As an illustration of what I mean, consider the following anecdote from the Peninsular War.

When Napoleon’s troops invaded and occupied Spain, they marched through El Toboso, renowned as the home of Don Quixote’s idealised lady-love, Dulcinea. On that occasion in 1809, the town’s literary fame spared it the depredations of war. Rather than lay waste, the soldiers passed through with an exchange of witty remarks and respect. “Voilà Dulcinée!” the troops saluted women who peered from the windows. “The pleasant jests about Dulcinea and Don Quixote,” one member of the French forces reported, “formed a common bond between our soldiers and the citizens of El Toboso. The French treated their hosts with kindness.”

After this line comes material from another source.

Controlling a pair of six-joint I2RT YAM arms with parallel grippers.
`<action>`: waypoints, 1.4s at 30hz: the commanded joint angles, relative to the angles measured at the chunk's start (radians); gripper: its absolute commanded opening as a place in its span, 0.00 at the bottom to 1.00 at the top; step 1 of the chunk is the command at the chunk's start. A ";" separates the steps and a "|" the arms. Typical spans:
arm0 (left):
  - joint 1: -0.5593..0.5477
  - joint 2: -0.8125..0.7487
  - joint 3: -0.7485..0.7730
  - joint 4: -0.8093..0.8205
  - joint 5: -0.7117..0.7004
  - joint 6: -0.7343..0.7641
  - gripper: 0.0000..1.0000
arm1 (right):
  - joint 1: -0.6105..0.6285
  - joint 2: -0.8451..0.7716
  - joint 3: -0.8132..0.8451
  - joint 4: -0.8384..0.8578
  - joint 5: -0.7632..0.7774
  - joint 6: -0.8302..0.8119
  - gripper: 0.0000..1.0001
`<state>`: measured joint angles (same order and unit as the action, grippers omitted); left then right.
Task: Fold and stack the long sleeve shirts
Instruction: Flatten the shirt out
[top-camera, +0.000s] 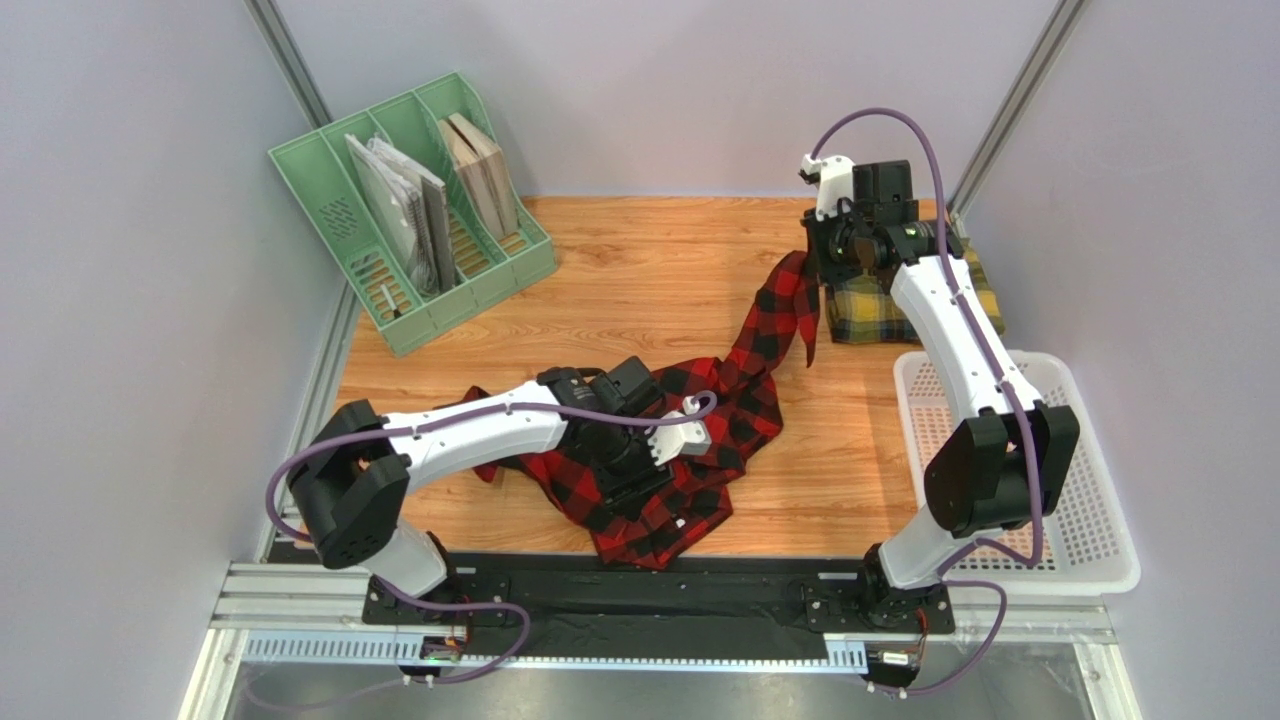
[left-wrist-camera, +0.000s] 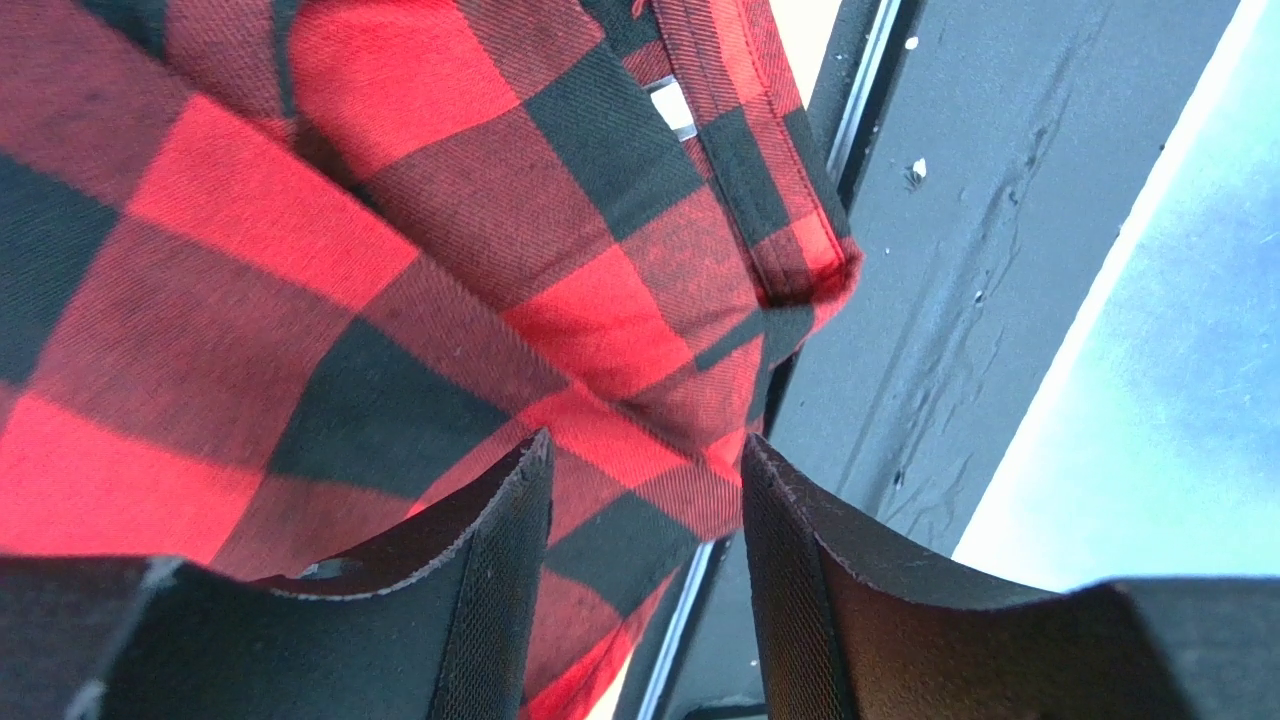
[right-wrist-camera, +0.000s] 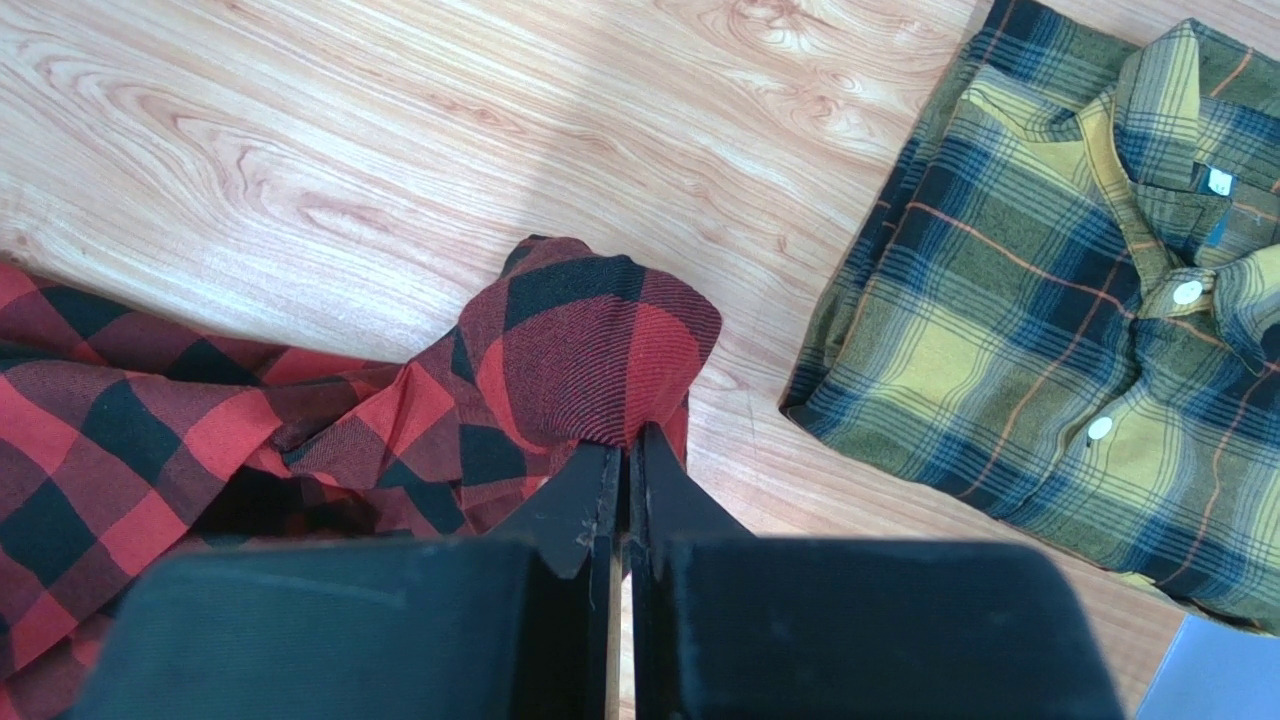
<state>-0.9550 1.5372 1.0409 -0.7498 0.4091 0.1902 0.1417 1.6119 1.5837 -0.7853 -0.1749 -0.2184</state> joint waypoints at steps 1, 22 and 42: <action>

Cervantes’s fiction, ironically, enabled the invaders to perceive the real life townspeople as worthy of goodwill.

If the militants currently pulverising ancient artefacts in Mesopotamia had read more Gilgamesh and fewer fatwas, they might be more inclined to recognise humanity in the region they are ravaging, more inclined to perceive shared emotions in the people whose history they are obliterating.

Literature humanises and sensitises. Through it, we cultivate our capacity to perceive potential and transcendence in others; through it, we can imagine our surroundings enriched with stories and histories. This is the imaginative, perceptive capacity that Cervantes celebrated in his greatest novel. The quixotic imagination can see a princess in a peasant girl, a valiant squire in a neighbouring swineherd, and, yes, a genius of world literature under the flagstones of a parish church.